President and CEO Robert Dutton said speculation about a buyout is “demoralizing” for employees, dealers and suppliers.
He insisted that “no one” has so far “formally approached” Rona with a purchase offer.
“If ever we get something concrete, you can be assured that we (the board) will take our fiduciary role with shareholders,” added Gaulin who stepped down from the board Wednesday.
He was replaced by Geoff Molson, owner of the Montreal Canadiens and board member of brewer Molson Coors (TSX:TPX.B).
The Molson family had been a shareholder in Home Depot and the defunct hardware chain Beaver Lumber.
When asked why he had agreed to serve on Rona’s board, Molson said he was proud to become director of a “large company in Quebec.”
A shareholder had proposed that Rona enter into a partnership with a retailer like Canadian Tire (TSX:CTC.A), which could help repel any advances from a U.S. giant.
Dutton didn’t respond to the suggestion. Noting that one of Rona’s largest shareholders is the Caisse de depot et placement du Quebec, he predicted it would remain a Canadian company “for a long time.”
“The best way to stay in Canada, is to publish results that give confidence to our investors,” said Dutton.
Dutton said the company closed locations, including two in the Toronto area, but will increase the number of smaller stores to add more “points of contact.”
Rona believes that its new strategy will allow it to maintain sales and add $40 million in annual operating profit by the end of 2014.
The company trimmed its losses in the first quarter to $13.3 million as revenues grew on the addition of stores and expansion of its commercial and professional division.
The Quebec-based company said it lost 10 cents per share for the 13 weeks ending March 25. That’s down from 13 cents a year earlier when net losses were $17.6 million.
The loss was lowered due to a 38 per cent improvement in pre-tax earnings (EBITDA), and lower depreciation and financing costs.
Total revenues increased by 1.8 per cent to $934.9 million, stemming from higher distribution sales, store openings and the expansion of its commercial and professional market division.
Rona was expected to lose nine cents per share on $917 million revenue, according to analysts polled by Thomson Reuters.
Overall same-store sales decreased 0.8 per cent on weaker results in January but improvements in February and March.
Comparable sales for larger retail outlets that sell lower margin building materials rose 4.2 per cent while proximity stores were up 2.2 per cent.
Dutton said the improvement in building materials sales bodes well for the coming months because it usually signals the start of larger construction and renovation projects.

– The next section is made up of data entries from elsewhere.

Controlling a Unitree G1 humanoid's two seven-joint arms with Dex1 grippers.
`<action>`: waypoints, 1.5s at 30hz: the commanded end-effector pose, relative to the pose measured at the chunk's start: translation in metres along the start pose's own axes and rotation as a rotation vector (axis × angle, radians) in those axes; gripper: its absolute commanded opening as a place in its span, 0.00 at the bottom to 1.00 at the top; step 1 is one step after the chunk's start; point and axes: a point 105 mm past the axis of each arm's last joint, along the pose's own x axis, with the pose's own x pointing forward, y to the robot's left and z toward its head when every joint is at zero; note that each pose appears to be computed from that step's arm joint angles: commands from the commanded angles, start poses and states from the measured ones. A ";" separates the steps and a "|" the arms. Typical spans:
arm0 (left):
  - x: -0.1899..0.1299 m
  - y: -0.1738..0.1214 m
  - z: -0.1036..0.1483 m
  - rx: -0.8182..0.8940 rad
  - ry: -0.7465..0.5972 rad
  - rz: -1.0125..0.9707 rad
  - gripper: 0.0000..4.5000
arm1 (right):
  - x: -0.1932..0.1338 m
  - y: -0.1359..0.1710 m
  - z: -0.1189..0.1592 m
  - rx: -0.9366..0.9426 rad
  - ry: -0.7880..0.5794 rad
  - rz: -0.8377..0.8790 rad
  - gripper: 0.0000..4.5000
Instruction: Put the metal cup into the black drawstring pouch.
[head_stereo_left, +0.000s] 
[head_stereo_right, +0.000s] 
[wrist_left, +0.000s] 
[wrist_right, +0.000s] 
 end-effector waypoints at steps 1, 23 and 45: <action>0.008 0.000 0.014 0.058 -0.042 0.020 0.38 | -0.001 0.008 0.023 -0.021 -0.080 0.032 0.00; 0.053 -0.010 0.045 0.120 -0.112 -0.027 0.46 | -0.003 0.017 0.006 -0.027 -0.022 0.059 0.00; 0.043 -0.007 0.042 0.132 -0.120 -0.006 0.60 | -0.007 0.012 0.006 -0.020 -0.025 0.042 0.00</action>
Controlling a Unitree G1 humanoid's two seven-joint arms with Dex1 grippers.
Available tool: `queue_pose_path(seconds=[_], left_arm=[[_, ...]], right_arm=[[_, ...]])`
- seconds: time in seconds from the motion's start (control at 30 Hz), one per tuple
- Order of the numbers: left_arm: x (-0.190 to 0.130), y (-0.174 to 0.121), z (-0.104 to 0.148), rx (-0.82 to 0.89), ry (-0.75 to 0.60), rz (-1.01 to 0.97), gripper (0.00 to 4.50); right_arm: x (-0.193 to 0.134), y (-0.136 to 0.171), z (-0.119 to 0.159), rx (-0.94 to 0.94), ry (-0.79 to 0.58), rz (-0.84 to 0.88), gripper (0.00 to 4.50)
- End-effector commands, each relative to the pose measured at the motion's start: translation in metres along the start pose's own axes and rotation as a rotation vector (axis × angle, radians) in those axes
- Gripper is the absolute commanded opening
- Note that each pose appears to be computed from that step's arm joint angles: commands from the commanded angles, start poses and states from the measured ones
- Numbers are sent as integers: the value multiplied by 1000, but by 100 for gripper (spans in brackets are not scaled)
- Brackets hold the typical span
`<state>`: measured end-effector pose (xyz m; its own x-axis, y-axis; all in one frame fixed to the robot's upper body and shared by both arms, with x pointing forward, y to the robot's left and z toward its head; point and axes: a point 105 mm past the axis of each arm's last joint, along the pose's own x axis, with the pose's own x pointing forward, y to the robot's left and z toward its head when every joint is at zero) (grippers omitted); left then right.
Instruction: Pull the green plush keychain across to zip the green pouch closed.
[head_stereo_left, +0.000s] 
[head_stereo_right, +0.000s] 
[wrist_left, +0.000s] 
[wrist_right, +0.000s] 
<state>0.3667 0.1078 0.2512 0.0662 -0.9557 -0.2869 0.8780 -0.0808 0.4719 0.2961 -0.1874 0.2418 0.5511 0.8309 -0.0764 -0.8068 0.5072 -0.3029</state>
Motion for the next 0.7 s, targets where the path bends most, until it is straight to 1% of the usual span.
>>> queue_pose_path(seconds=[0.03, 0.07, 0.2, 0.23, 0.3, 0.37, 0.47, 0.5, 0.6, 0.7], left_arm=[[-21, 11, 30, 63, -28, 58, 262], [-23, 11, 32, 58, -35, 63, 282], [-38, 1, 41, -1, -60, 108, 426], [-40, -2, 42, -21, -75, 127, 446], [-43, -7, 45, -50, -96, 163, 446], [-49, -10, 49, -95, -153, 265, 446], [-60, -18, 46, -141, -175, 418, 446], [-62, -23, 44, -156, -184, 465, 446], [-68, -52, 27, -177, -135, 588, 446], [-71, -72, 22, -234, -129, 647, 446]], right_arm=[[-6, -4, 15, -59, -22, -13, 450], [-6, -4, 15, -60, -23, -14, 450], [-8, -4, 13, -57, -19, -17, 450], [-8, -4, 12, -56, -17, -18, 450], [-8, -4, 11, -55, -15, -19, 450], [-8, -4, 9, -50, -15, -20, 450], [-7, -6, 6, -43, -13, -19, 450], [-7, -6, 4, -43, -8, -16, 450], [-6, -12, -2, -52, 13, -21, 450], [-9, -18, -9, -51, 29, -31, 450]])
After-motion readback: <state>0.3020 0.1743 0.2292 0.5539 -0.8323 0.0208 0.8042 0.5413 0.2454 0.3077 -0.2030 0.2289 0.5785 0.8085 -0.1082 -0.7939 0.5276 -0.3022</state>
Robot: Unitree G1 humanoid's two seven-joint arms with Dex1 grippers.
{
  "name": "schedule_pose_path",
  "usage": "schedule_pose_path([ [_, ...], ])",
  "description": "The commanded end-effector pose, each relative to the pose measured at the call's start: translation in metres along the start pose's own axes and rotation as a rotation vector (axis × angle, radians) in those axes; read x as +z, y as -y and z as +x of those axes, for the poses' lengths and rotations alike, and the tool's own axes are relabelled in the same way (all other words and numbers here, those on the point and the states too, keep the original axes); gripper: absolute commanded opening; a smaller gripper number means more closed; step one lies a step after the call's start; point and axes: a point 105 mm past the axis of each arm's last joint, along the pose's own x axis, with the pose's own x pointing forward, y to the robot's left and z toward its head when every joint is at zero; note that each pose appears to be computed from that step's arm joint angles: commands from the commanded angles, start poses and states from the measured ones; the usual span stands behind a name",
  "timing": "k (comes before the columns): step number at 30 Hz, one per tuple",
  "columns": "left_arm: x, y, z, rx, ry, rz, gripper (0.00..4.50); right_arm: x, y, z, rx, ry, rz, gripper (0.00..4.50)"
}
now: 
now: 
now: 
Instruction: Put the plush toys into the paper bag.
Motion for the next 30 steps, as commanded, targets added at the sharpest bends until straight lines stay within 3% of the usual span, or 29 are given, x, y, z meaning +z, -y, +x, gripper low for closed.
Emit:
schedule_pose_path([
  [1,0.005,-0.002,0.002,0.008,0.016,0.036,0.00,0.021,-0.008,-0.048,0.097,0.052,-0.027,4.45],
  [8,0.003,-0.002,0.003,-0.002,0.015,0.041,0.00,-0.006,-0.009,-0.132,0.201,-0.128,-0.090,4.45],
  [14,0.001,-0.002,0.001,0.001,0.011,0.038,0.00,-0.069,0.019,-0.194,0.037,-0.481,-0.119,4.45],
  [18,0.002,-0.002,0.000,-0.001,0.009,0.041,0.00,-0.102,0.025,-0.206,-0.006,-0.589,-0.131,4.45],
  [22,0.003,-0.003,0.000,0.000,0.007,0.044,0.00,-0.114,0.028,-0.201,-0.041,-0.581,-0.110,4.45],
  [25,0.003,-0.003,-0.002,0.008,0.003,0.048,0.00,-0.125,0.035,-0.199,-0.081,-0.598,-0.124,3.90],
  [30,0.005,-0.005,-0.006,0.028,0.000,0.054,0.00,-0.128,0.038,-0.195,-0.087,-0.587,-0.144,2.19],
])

He added that the trend of improving same-store sales continued in April.
Rona says it is the largest Canadian distributor and retailer of hardware, home renovation and gardening products. It operates a network of close to 800 corporate, franchise and affiliate stores, and a network of 14 hardware and construction materials distribution centres.
With close to 30,000 employees, Rona and its franchise dealers generate $4.8 billion of annual sales.
On the Toronto Stock Exchange, Rona closed at $10.14, down 17 cents in Wednesday trading.